# What is needed:
Could the data below be retyped exactly, without its pictures?

# Dataset section:

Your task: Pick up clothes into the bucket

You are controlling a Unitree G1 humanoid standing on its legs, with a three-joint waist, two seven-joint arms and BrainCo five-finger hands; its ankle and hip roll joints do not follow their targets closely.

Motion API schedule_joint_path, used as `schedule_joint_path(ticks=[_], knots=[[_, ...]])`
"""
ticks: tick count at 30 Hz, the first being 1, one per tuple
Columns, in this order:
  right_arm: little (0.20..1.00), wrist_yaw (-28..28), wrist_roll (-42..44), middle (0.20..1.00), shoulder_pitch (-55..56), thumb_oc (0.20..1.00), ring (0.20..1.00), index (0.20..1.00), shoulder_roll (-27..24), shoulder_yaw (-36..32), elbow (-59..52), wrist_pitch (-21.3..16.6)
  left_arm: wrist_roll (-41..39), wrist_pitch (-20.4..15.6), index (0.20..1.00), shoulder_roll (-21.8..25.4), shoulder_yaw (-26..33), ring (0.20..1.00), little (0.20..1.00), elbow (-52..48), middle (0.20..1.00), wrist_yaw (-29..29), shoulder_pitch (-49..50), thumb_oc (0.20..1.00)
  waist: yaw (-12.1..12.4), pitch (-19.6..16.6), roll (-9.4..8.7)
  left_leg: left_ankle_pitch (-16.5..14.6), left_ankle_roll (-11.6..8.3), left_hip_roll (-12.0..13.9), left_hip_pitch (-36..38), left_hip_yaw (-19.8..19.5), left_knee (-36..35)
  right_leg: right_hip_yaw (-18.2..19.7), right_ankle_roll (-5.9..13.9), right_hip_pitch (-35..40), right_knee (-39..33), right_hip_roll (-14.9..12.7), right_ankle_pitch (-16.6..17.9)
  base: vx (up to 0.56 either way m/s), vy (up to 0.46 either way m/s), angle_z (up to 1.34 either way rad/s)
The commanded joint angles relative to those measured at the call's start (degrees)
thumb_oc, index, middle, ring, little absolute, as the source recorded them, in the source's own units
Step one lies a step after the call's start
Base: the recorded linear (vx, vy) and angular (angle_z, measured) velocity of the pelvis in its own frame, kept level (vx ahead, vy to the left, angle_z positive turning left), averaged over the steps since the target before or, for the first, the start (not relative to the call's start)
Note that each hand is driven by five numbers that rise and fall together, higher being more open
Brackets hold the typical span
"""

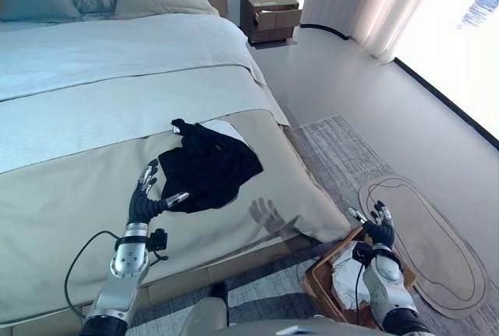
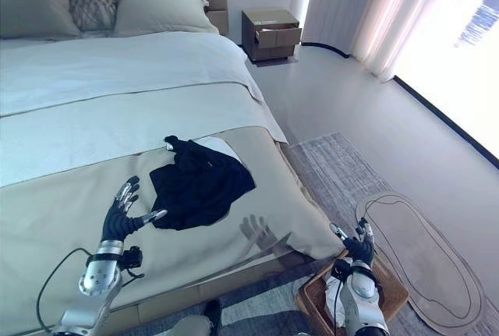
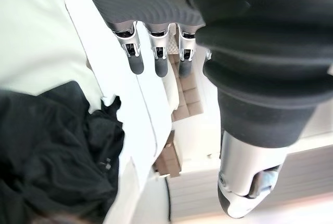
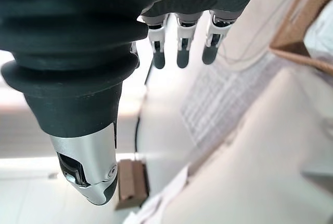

# Answer section:
Your task: Pick up clothes into the bucket

You are controlling a Unitree G1 humanoid standing on its legs, with a three-joint waist, two seven-joint arms and BrainCo five-finger hands; its ankle and hip roll joints do not follow their targets closely.

Motion API schedule_joint_path, used as `schedule_joint_path(ticks=[_], knots=[[_, ...]])`
"""
ticks: tick count at 30 Hz, the first being 1, one per tuple
Columns, in this order:
  right_arm: little (0.20..1.00), wrist_yaw (-28..28), wrist_roll (-42..44), middle (0.20..1.00), shoulder_pitch (-55..56), thumb_oc (0.20..1.00), ring (0.20..1.00), index (0.20..1.00), shoulder_roll (-27..24), shoulder_yaw (-36..32), elbow (-59..52), wrist_pitch (-21.3..16.6)
  left_arm: wrist_roll (-41..39), wrist_pitch (-20.4..15.6), index (0.20..1.00), shoulder_roll (-21.8..25.4), shoulder_yaw (-26..33), ring (0.20..1.00), little (0.20..1.00), elbow (-52..48), middle (0.20..1.00), wrist_yaw (-29..29), shoulder_pitch (-49..50), thumb_oc (0.20..1.00)
  waist: yaw (-12.1..12.4), pitch (-19.6..16.6), roll (-9.4..8.7)
  left_leg: left_ankle_pitch (-16.5..14.6), left_ankle_roll (-11.6..8.3), left_hip_roll (-12.0..13.9), left_hip_pitch (-36..38), left_hip_yaw (-19.8..19.5), left_knee (-36..35)
  right_leg: right_hip_yaw (-18.2..19.7), right_ankle_roll (-5.9..13.9), right_hip_pitch (-35..40), right_knee (-39..33), right_hip_roll (-14.9..12.7), right_ankle_pitch (-16.6..17.9)
  base: vx (up to 0.56 either way m/s), vy (up to 0.46 either way m/s), angle_z (up to 1.34 either way rad/s)
The commanded joint angles relative to those measured at the call's start (degrees)
thumb_oc, index, middle, ring, little absolute, as the source recorded them, in the source's own units
Step one lies a step after the call's start
Base: the recorded linear (vx, vy) and angular (angle_z, measured) velocity of the pelvis in its own frame, kept level (vx ahead, vy to the left, angle_z positive turning left), averaged over the steps since the target before or, for the first, the start (not relative to the call's start)
Note that each hand is driven by five numbers that rise and fall together, higher being more open
Brackets hold the typical span
"""

The answer is now complete.